Restate the following data in its entirety, word for word and without images.
=== Raw data ===
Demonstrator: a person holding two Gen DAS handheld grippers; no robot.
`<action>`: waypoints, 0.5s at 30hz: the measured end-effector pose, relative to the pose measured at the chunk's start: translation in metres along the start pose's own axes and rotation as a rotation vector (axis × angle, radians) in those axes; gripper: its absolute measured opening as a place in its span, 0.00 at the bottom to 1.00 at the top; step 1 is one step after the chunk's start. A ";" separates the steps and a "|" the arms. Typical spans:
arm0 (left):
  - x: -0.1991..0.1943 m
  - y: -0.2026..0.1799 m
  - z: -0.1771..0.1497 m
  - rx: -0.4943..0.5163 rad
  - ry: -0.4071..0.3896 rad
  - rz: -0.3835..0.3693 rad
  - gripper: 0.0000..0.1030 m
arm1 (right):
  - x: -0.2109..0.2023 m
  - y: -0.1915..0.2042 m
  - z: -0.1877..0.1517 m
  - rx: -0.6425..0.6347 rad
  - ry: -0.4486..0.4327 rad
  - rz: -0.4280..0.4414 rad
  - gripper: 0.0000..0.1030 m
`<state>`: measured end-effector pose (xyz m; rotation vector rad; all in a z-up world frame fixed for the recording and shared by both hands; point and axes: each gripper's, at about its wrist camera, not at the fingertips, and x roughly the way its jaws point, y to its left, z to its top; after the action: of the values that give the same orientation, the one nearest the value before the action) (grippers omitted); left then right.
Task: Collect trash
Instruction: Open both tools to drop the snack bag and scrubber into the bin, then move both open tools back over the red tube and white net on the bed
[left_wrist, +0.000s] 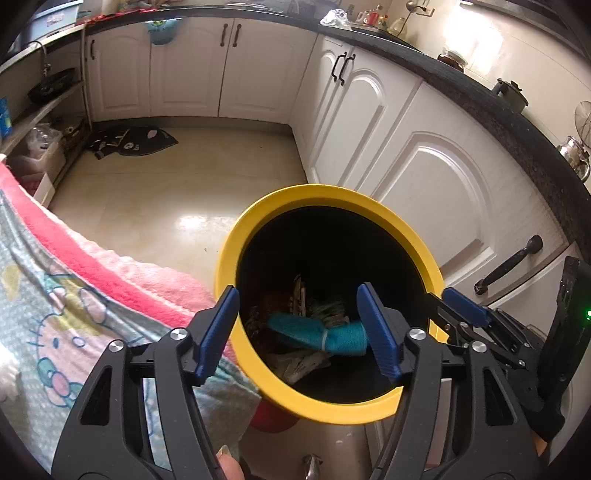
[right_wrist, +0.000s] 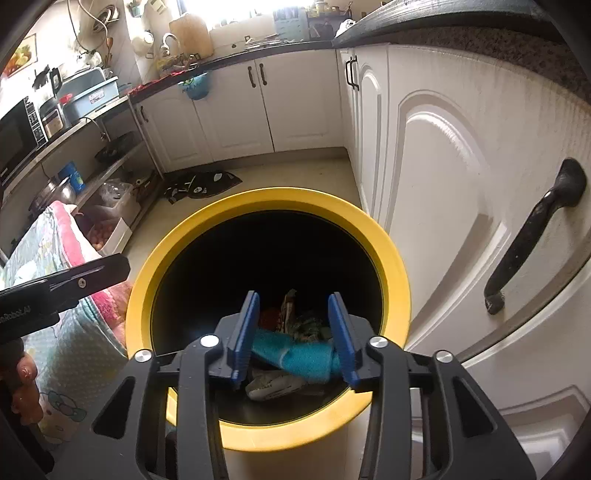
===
**Result:**
Demonstrator: a person holding two Gen DAS handheld grippers; no robot.
`<action>`: waypoints, 0.5s at 30hz: the measured end-effector pose, relative to the pose measured at the chunk's start: translation in metres along the start pose's own axes and rotation as a rotation vector (axis × angle, radians) in those axes; gripper: its absolute measured opening as a place in its span, 0.00 at the bottom to 1.00 at the top; step 1 is one step after the chunk's start. A ";" separates the steps and a "|" the arms. Typical spans:
arm0 (left):
  - x: -0.1991..0.1943 m
  - y: -0.2026..0.1799 m
  - z: -0.1771..0.1497 m
  - rx: -0.4943..0.5163 rad
  - ry: -0.4071..0.3896 rad
  - rz: -0.3835..0.3693 rad
  - gripper: 0.0000..0.1030 m
arm1 (right):
  - x: -0.2109..0.2023 m
  - y: -0.1915..0.2042 m
  - z: -0.1877..0.1517 m
  - rx: -0.6425..0.6347 rad
  - ry: -0.4486..0.4327 rad
  - rz: -0.4280..0.4414 rad
  - gripper: 0.0000..0.1030 m
`<state>`: measured end-effector pose (xyz m; rotation vector rad; all in a z-up world frame fixed for the recording and shared by both hands; point and axes: each gripper's, at about its wrist camera, not at the fingertips, and x roughly the way its jaws point, y to its left, z to its top; after the action: of the values that give the same orientation, the one nearest the value before the action) (grippers omitted); left then right.
Task: Collect trash
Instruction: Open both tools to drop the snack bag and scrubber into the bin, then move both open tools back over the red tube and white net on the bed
[left_wrist, +0.000s] 
[right_wrist, +0.000s] 

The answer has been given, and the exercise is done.